■ **Work request**:
Go through the material underneath and show every line where the string "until" occurs.

■ **Material to process**:
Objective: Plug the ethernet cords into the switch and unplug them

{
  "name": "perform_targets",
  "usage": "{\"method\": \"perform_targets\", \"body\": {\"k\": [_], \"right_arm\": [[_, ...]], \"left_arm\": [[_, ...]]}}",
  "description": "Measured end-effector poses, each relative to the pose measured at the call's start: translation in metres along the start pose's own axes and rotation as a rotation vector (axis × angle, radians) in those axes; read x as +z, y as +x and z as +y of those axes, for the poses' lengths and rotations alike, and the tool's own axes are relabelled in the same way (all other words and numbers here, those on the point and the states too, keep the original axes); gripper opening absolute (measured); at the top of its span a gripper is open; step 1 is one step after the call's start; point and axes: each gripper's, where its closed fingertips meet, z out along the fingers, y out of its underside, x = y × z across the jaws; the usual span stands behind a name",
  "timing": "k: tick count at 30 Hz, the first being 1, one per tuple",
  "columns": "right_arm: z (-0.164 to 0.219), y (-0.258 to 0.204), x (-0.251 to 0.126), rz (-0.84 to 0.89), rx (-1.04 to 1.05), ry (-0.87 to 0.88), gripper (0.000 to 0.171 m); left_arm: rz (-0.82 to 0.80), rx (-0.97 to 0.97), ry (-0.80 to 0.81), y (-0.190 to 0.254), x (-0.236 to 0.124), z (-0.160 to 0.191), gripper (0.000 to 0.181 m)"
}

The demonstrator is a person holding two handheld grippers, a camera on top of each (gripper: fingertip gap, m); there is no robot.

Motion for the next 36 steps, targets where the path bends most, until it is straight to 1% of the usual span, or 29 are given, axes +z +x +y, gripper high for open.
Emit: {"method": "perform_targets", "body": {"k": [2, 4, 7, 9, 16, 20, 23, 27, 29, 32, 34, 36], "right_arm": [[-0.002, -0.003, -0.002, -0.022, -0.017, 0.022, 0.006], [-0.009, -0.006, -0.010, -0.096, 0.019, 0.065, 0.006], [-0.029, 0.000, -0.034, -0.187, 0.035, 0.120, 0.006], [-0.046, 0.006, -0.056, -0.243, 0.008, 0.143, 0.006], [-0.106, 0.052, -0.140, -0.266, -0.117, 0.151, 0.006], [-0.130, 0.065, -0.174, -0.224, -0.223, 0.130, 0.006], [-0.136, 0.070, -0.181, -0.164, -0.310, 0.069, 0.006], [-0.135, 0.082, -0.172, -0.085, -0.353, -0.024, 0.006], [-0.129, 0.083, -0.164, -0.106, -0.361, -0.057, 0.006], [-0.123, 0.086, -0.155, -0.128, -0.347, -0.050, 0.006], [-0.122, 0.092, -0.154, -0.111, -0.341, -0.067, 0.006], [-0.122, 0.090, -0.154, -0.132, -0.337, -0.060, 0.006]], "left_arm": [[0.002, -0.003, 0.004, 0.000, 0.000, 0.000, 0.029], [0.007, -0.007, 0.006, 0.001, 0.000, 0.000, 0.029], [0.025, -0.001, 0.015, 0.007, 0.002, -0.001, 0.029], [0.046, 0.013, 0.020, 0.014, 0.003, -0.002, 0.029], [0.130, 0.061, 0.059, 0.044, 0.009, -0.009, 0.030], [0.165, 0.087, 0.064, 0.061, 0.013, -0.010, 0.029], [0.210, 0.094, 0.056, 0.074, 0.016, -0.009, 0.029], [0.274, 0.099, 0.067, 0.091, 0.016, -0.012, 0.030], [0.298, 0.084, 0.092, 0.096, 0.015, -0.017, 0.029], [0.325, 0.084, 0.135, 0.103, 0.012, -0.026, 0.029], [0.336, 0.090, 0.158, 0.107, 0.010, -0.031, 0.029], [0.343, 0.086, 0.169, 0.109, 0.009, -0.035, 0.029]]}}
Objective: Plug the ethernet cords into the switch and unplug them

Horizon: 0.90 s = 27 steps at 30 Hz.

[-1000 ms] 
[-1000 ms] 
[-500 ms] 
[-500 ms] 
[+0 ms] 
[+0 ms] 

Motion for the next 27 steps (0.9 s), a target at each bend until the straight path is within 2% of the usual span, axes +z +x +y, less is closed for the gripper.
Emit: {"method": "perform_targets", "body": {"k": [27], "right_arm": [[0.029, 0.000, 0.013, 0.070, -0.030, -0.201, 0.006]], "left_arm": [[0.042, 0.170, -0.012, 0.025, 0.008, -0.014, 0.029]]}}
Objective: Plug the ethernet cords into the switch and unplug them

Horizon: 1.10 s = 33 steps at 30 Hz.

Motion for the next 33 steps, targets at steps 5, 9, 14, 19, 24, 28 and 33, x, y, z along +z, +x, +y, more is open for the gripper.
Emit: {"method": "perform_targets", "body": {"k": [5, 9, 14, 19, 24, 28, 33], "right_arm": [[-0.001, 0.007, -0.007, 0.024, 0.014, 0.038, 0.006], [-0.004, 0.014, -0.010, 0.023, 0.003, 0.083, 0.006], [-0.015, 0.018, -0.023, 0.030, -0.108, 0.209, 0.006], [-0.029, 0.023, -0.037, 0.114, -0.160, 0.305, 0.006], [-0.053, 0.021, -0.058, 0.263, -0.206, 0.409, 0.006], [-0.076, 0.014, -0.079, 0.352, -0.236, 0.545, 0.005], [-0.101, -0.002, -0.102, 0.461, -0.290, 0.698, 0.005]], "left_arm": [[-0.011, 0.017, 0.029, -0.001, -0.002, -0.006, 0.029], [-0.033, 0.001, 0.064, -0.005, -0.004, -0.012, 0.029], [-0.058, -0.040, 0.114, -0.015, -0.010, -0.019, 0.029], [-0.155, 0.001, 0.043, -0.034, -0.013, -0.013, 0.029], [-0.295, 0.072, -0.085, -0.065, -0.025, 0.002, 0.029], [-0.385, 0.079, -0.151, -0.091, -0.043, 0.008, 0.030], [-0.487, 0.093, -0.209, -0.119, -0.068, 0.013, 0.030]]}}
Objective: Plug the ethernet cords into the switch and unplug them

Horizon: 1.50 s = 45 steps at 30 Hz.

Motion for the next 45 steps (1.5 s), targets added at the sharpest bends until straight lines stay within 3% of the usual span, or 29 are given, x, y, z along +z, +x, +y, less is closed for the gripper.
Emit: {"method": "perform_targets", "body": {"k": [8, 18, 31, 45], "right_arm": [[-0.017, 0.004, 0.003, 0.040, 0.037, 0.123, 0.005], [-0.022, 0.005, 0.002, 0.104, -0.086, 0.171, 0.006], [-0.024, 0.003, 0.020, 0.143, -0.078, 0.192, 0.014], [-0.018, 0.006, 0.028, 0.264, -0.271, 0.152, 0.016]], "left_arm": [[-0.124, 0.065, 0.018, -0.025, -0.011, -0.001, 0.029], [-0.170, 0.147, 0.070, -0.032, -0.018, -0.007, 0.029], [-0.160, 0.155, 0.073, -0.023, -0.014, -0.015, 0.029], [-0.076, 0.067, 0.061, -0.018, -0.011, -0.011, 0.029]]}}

■ **Response area**:
Motion for the next 36 steps, targets where the path bends most, until it is straight to 1% of the usual span, or 29 are given, axes +z +x +y, gripper high for open.
Motion for the next 27 steps (0.9 s), a target at each bend until the straight path is within 2% of the usual span, axes +z +x +y, less is closed for the gripper.
Motion for the next 45 steps (1.5 s), targets added at the sharpest bends until straight lines stay within 3% of the usual span, or 29 are given, x, y, z along +z, +x, +y, less is closed for the gripper.

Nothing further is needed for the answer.